[Excerpts from a dataset]
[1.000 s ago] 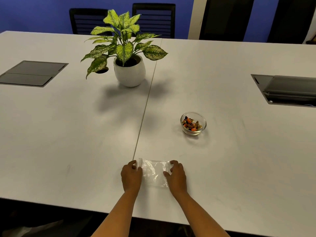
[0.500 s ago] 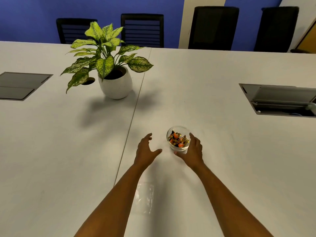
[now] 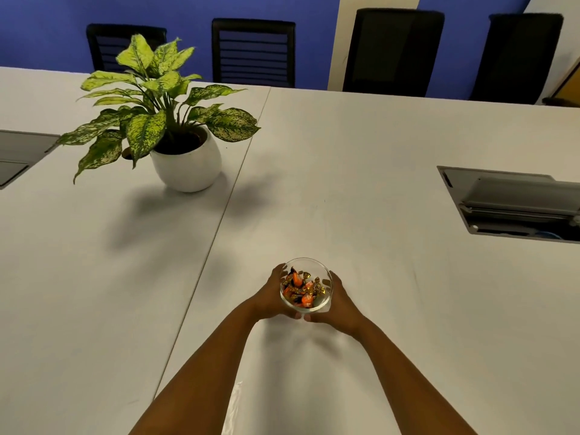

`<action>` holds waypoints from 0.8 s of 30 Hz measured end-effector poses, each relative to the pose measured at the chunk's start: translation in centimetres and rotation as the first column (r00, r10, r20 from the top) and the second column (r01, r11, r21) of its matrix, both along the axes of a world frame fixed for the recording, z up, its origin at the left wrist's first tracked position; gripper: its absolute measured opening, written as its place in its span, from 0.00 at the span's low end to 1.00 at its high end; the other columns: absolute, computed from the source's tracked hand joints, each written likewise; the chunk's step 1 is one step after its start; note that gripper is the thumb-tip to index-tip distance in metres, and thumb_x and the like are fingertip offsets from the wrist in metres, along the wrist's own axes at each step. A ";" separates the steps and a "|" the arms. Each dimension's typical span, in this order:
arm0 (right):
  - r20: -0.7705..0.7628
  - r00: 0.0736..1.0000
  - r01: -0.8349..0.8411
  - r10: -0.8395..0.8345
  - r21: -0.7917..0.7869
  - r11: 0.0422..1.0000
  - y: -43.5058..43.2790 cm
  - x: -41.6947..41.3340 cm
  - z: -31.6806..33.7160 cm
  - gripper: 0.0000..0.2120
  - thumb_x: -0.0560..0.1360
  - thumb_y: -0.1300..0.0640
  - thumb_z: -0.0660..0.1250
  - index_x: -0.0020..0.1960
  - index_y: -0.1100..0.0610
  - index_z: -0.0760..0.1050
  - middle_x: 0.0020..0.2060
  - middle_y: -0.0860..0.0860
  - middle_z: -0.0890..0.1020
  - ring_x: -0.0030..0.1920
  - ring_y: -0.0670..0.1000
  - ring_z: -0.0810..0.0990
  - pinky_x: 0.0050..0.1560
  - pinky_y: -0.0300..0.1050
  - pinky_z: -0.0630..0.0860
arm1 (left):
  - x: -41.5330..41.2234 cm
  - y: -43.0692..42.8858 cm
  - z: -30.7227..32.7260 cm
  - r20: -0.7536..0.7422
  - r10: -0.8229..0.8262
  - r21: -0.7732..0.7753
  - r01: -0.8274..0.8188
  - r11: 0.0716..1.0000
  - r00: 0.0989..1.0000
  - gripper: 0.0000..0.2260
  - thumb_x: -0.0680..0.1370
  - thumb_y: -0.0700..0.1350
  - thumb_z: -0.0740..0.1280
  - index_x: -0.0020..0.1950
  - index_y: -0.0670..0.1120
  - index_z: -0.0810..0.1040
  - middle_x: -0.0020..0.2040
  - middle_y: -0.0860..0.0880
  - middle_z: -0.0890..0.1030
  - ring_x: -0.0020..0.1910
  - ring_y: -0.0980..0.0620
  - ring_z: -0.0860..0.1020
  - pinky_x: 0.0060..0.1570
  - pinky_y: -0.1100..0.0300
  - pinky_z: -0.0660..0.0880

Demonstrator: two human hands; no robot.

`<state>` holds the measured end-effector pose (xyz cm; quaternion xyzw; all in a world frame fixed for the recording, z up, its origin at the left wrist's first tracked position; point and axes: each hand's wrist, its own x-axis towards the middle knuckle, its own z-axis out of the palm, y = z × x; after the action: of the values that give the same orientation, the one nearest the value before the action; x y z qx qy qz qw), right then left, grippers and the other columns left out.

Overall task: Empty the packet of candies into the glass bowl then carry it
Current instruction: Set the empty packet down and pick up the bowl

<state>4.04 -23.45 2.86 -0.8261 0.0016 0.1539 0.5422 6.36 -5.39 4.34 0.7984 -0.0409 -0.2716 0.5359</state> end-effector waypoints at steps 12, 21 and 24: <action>0.100 0.990 -0.122 0.104 0.203 0.972 0.0 3.7 4.9 0.29 0.60 0.71 0.77 0.52 0.45 0.77 0.45 0.35 0.83 0.48 0.25 0.77 0.41 0.21 0.74 | 3.5 1.0 2.3 0.061 0.075 -0.072 -0.071 0.995 0.995 0.48 0.63 0.31 0.78 0.74 0.43 0.51 0.73 0.43 0.62 0.67 0.50 0.67 0.64 0.57 0.73; -0.010 0.993 -0.118 0.121 0.141 0.983 6.5 14.4 8.5 0.46 0.66 0.65 0.76 0.74 0.51 0.51 0.70 0.51 0.64 0.63 0.49 0.67 0.53 0.35 0.72 | 12.7 7.8 6.7 0.200 0.142 -0.062 -0.132 0.989 0.970 0.45 0.65 0.34 0.77 0.74 0.45 0.54 0.73 0.44 0.63 0.65 0.52 0.67 0.55 0.65 0.75; -0.014 0.990 -0.136 0.139 0.141 0.981 9.2 17.5 7.8 0.45 0.66 0.64 0.76 0.74 0.51 0.52 0.73 0.52 0.62 0.63 0.48 0.67 0.56 0.38 0.72 | 15.4 10.3 6.4 0.198 0.155 -0.047 -0.149 0.988 0.968 0.44 0.65 0.34 0.78 0.73 0.46 0.55 0.73 0.44 0.63 0.69 0.47 0.68 0.64 0.52 0.74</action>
<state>21.55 -14.22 10.66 -0.7823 -0.0599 0.2003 0.5868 21.75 4.93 10.78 0.8139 -0.0377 -0.1472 0.5608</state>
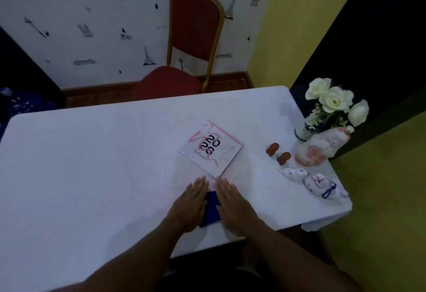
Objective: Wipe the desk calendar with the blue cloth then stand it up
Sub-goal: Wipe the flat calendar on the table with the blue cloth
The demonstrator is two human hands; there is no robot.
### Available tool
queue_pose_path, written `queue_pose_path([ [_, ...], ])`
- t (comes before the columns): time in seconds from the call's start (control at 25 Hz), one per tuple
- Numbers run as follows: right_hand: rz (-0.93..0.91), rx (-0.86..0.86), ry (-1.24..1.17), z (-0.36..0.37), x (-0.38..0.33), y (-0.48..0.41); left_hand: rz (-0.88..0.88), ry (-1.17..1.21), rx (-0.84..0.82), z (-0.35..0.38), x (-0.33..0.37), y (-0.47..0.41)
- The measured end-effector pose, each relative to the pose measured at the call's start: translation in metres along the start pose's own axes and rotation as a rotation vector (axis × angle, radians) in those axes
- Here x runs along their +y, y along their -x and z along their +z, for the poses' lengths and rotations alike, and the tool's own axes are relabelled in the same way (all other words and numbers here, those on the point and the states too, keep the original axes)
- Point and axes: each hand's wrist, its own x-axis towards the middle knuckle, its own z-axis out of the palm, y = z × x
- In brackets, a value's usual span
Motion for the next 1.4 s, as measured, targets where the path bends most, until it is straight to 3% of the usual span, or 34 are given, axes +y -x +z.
queue_pose_path([
  [0.28,-0.138,-0.160,0.034,0.020,0.015,0.008,-0.031,-0.048,-0.080,0.049,-0.009,0.023],
  [0.52,-0.123,-0.088,-0.065,0.022,0.019,0.006,0.079,-0.281,0.039,0.041,-0.010,0.019],
  [0.72,-0.063,0.021,-0.069,0.023,0.005,0.008,0.115,-0.347,0.035,0.032,-0.008,0.013],
  [1.0,-0.088,0.058,-0.106,0.015,-0.016,-0.019,0.001,0.000,0.000,0.022,-0.022,0.016],
  [1.24,-0.022,0.050,-0.364,-0.016,-0.001,-0.024,-0.064,-0.033,0.033,0.004,-0.061,0.014],
  [1.4,0.051,0.209,-0.548,-0.058,0.015,-0.053,-0.061,-0.093,0.109,-0.023,-0.074,-0.022],
])
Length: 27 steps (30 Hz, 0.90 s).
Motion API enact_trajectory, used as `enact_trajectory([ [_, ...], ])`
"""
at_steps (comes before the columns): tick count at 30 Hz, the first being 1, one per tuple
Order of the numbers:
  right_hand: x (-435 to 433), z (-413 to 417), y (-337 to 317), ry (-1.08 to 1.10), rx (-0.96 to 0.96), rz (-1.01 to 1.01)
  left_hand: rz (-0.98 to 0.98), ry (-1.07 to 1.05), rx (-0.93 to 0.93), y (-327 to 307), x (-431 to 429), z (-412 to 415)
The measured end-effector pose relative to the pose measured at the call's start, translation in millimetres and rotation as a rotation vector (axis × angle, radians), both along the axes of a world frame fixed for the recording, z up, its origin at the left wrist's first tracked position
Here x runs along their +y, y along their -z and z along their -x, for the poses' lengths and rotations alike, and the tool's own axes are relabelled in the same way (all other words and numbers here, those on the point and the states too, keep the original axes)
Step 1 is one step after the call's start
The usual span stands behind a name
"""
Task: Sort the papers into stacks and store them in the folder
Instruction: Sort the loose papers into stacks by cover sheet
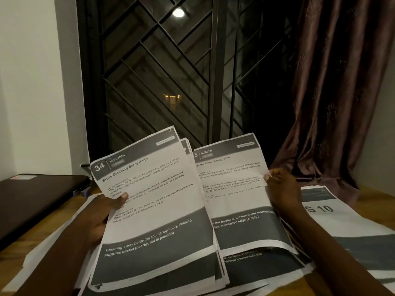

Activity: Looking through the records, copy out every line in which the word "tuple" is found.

Finished task:
- t (comes before the columns): time in seconds from the call's start (control at 25 Hz), one per tuple
at_steps (comes before the columns): tick count at 30 Hz, the first being 1, one per tuple

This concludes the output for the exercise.